#### [AIM OF THE EXERCISE]
Each line of the listing that contains the word "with" is to be copied.

#### [COLLECTED DATA]
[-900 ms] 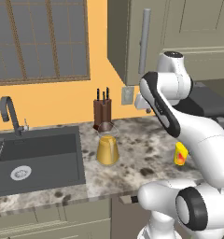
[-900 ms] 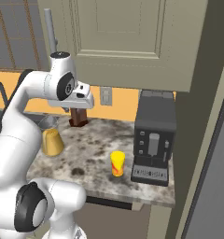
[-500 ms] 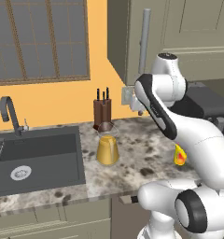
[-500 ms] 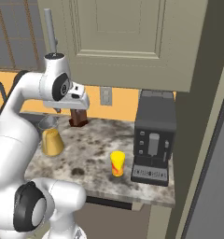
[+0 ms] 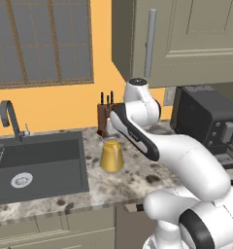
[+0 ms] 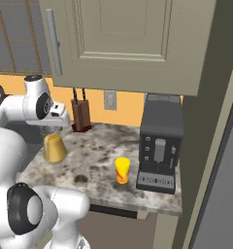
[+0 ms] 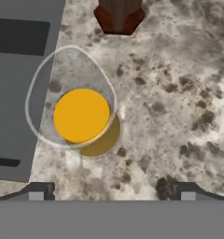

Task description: Place the pitcher and cup on the dining counter for serving.

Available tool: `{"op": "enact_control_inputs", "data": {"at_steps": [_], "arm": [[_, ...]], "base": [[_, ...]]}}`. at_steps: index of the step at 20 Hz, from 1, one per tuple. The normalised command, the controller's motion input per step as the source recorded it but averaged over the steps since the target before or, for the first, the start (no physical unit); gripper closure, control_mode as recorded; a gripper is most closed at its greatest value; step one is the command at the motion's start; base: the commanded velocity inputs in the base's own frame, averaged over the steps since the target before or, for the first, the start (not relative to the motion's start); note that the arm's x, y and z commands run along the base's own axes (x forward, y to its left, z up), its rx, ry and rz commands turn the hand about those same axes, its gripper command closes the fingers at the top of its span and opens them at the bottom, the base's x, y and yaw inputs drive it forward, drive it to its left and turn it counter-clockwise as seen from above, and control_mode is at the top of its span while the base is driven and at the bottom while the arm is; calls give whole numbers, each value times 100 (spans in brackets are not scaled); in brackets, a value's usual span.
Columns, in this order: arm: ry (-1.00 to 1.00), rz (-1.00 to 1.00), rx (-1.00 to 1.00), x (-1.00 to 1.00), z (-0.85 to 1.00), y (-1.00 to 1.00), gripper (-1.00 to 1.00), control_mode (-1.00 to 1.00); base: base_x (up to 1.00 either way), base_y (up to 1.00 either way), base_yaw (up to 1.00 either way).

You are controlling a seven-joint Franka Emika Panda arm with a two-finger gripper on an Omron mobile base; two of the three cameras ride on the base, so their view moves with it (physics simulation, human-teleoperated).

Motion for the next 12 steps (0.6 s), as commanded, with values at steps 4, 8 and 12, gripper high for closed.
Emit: {"op": "enact_control_inputs", "data": {"at_steps": [4,8,12], "arm": [[0,-2,1,1,-78,39,-100,-100],[-3,-3,1,3,-64,20,-100,-100],[-7,-4,1,15,-53,27,-100,-100]], "base": [[0,0,0],[0,0,0],[0,0,0]]}}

#### [WRITTEN SOLUTION]
You are controlling a seven-joint Franka Emika Panda arm with a two-finger gripper on an Omron mobile base; two of the three cameras ride on the base, so their view moves with it (physics simulation, human-teleoperated).
Motion for the next 12 steps (0.6 s), as commanded, with values at steps 4, 8 and 12, gripper high for closed.

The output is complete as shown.